Sarah Britten
Sarah Britten

Would stricter gun control have saved Reeva?

So Lulu Xingwana thinks we need better gun control. “Domestic violence is exacerbated by easy access to guns. We are making a call for stricter gun control,” she said at a media briefing last week. “As a country we need to wage a sustained and effective campaign against the availability of guns in our homes and streets.” Reeva would still be alive if there were no gun, she said, and she’s probably right. But would stricter gun control have saved her? I am not so sure.

For one thing, South Africa’s rules around private gun ownership are already very strict. You can’t walk into your local Makro and buy a gun. A background check isn’t sufficient, as it is in the US; you have to demonstrate that you can handle the weapon and are familiar with the rules regarding its safe and legal use.

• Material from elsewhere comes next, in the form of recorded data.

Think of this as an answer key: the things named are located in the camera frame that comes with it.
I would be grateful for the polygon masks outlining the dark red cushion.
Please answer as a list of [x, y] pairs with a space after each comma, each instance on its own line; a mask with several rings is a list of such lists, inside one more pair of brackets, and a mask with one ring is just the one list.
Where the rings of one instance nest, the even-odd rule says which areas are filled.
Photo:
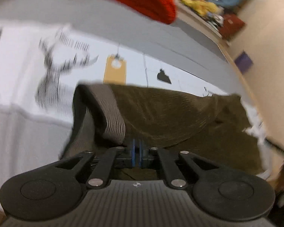
[[218, 29], [223, 40], [229, 40], [246, 25], [236, 14], [224, 14], [223, 19], [223, 25]]

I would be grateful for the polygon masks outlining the brown corduroy pants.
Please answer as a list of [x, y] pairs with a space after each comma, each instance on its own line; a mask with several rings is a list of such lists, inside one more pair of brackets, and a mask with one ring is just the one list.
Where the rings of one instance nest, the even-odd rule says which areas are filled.
[[241, 97], [114, 84], [80, 84], [73, 96], [73, 129], [61, 158], [142, 141], [177, 153], [192, 152], [234, 169], [264, 171], [257, 139]]

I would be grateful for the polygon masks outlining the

Oscar obtained the 9mm pistol that killed Reeva Steenkamp legally. At the time he obtained it, there were no grounds to deny him a gun licence. Apparently, he was denied a licence in 2008 for reasons that aren’t clear, but received one in 2010. Perhaps if he’d had to complete a psychological assessment, there might have been a clue to the possibility that he’d shoot someone four times through a bathroom door, but there’s no way to know — not unless we engage the services of psychics as in The Minority Report, the 1956 Philip K Dick short story turned into a movie starring Tom Cruise.

Guns don’t kill people, people kill people goes the tired cliché beloved of the pro-gun crowd, but there is no doubt that guns increase the risk of fatalities significantly, even when the gun involved is legal and there is no immediate external threat. Guns are the leading cause of suicide in the US; there, gun-related suicides outnumber homicides.

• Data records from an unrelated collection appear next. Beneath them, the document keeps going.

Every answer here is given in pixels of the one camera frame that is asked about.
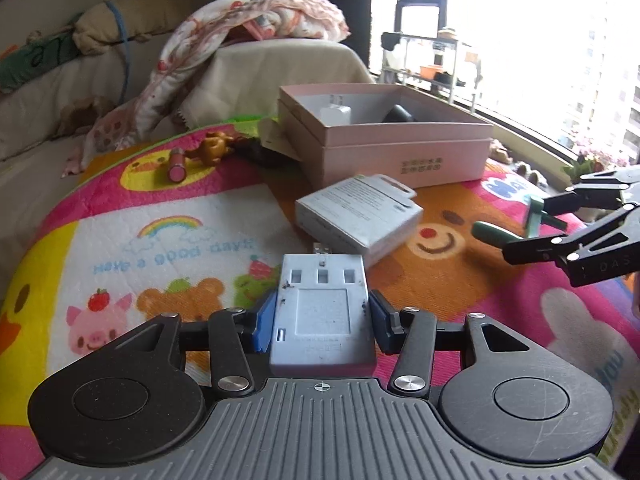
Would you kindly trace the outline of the colourful cartoon play mat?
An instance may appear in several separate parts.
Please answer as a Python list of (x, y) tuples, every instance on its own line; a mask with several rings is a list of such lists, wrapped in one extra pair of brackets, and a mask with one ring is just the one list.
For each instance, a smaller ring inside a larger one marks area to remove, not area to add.
[[(295, 203), (309, 183), (296, 164), (262, 168), (232, 156), (186, 166), (171, 183), (173, 148), (201, 131), (96, 159), (43, 220), (1, 309), (1, 474), (42, 461), (27, 402), (48, 375), (164, 311), (199, 321), (247, 308), (280, 278), (288, 252), (308, 252)], [(509, 266), (472, 237), (475, 221), (518, 226), (537, 189), (498, 162), (476, 181), (420, 188), (418, 230), (371, 266), (367, 280), (398, 307), (460, 321), (484, 312), (593, 374), (611, 393), (602, 462), (639, 474), (639, 321), (631, 284), (570, 286), (551, 264)]]

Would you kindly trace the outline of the green plush cushion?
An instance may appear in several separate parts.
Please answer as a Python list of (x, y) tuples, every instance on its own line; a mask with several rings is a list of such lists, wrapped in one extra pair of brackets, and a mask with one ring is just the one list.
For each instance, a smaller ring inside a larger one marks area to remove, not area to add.
[(1, 59), (1, 92), (12, 93), (26, 82), (80, 56), (70, 30), (24, 44)]

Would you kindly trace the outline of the pink lipstick tube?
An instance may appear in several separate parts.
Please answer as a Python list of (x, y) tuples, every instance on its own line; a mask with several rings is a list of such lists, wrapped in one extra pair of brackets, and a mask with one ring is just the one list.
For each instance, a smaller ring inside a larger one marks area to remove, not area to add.
[(178, 184), (186, 180), (186, 155), (182, 148), (174, 148), (169, 153), (167, 177)]

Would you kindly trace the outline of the orange toy figurine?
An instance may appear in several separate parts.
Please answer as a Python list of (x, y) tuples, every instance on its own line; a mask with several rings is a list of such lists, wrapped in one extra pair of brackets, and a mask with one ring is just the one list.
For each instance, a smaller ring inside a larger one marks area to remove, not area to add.
[(198, 160), (205, 167), (216, 167), (238, 148), (244, 148), (246, 142), (247, 137), (242, 134), (229, 134), (222, 131), (208, 132), (197, 148), (184, 151), (184, 157)]

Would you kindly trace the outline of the grey plastic charger block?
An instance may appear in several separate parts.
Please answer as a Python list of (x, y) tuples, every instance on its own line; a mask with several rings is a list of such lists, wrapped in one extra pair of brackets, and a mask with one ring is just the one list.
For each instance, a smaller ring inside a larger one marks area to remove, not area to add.
[(270, 344), (277, 377), (362, 377), (373, 373), (375, 342), (360, 255), (287, 254)]

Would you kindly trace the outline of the beige covered sofa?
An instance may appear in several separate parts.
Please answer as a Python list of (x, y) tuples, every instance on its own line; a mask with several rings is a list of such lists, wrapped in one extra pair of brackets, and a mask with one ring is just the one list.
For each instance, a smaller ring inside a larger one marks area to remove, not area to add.
[(342, 41), (344, 15), (328, 0), (216, 0), (189, 16), (167, 40), (150, 81), (77, 142), (32, 136), (29, 110), (1, 101), (1, 281), (9, 280), (35, 239), (44, 208), (61, 196), (53, 171), (80, 174), (105, 151), (149, 142), (168, 120), (191, 127), (236, 115), (265, 114), (288, 84), (369, 82)]

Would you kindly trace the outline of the green handled pliers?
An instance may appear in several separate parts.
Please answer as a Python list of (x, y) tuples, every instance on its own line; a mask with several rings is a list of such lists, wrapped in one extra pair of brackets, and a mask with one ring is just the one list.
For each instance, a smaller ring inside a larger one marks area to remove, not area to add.
[(545, 226), (561, 233), (567, 231), (567, 222), (549, 214), (542, 198), (529, 196), (526, 198), (525, 206), (524, 217), (518, 226), (514, 221), (506, 224), (478, 220), (472, 225), (472, 237), (486, 245), (502, 249), (510, 243), (540, 237)]

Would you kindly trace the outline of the white wall charger plug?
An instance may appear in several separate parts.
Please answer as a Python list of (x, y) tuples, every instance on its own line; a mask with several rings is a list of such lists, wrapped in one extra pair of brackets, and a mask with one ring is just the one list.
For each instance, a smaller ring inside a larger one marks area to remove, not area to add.
[(344, 102), (344, 96), (331, 94), (329, 104), (320, 110), (320, 120), (327, 127), (350, 126), (352, 124), (352, 108)]

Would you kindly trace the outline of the pink floral blanket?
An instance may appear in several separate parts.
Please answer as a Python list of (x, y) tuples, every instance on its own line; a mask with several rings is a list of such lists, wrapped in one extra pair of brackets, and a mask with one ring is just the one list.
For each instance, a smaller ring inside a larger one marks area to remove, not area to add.
[(235, 29), (256, 41), (304, 38), (340, 42), (349, 36), (342, 10), (329, 0), (216, 0), (206, 4), (167, 40), (141, 93), (96, 121), (67, 159), (62, 176), (81, 174), (97, 154), (149, 140), (166, 106)]

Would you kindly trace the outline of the pink cardboard box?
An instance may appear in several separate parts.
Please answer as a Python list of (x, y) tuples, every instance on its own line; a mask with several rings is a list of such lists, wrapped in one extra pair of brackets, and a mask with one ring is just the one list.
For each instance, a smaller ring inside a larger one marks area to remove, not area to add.
[[(327, 127), (331, 94), (352, 108), (350, 126)], [(414, 122), (383, 122), (399, 104)], [(473, 181), (484, 174), (492, 125), (399, 84), (298, 84), (279, 96), (280, 126), (314, 188), (356, 174), (384, 174), (409, 188)]]

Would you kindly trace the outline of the black cylindrical object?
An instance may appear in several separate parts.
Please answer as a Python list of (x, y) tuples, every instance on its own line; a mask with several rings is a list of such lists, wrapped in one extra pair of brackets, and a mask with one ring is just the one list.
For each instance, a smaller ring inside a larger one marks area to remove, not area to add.
[(414, 117), (405, 109), (405, 107), (395, 104), (390, 111), (384, 116), (383, 122), (414, 122)]

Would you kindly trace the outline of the white cable package box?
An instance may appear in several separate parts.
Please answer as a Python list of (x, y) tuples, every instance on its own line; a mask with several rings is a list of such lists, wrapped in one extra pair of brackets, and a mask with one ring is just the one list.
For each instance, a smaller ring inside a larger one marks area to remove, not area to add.
[(384, 174), (358, 174), (296, 200), (295, 220), (331, 252), (360, 255), (368, 268), (413, 234), (423, 214), (415, 198)]

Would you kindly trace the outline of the metal shelf rack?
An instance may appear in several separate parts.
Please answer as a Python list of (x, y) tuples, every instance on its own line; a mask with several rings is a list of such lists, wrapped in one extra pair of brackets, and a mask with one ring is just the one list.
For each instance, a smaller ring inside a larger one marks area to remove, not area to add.
[(483, 79), (480, 55), (452, 28), (435, 37), (383, 32), (379, 82), (401, 84), (475, 112)]

Just last week it was reported that a Limpopo game farm manager succeeded in killing himself accidentally when the gun he’d left on top of a washing machine he was moving fell on the floor and fired a bullet into his stomach. The safety catch wasn’t on. Family members who’d flown out from the UK for his wedding will attend his funeral instead.

But here’s the awful, simple truth: the law, and the state, can’t be everywhere. Human beings are complex and flawed, and human relationships exponentially so. You can legislate against bad decisions, stupidity or just plain irrationality but you can’t prevent them from happening — we don’t always think of the consequences, we just act, and the law can only act with hindsight. Maybe Oscar was incubating the kind of paranoia or blind rage (depending on which version of events turns out to be what we accept as truth) that resulted in Reeva’s death, but there was no way to prove that, and no way to deny him a licence in 2010. As for the contention that his gun should have been taken away after he threatened to break someone’s legs — that is surely an entire legal process, one which can’t be based on hearsay. Magistrate Nair didn’t think any of these incidents made Oscar a danger to society. Would they have been enough to justify taking away his gun?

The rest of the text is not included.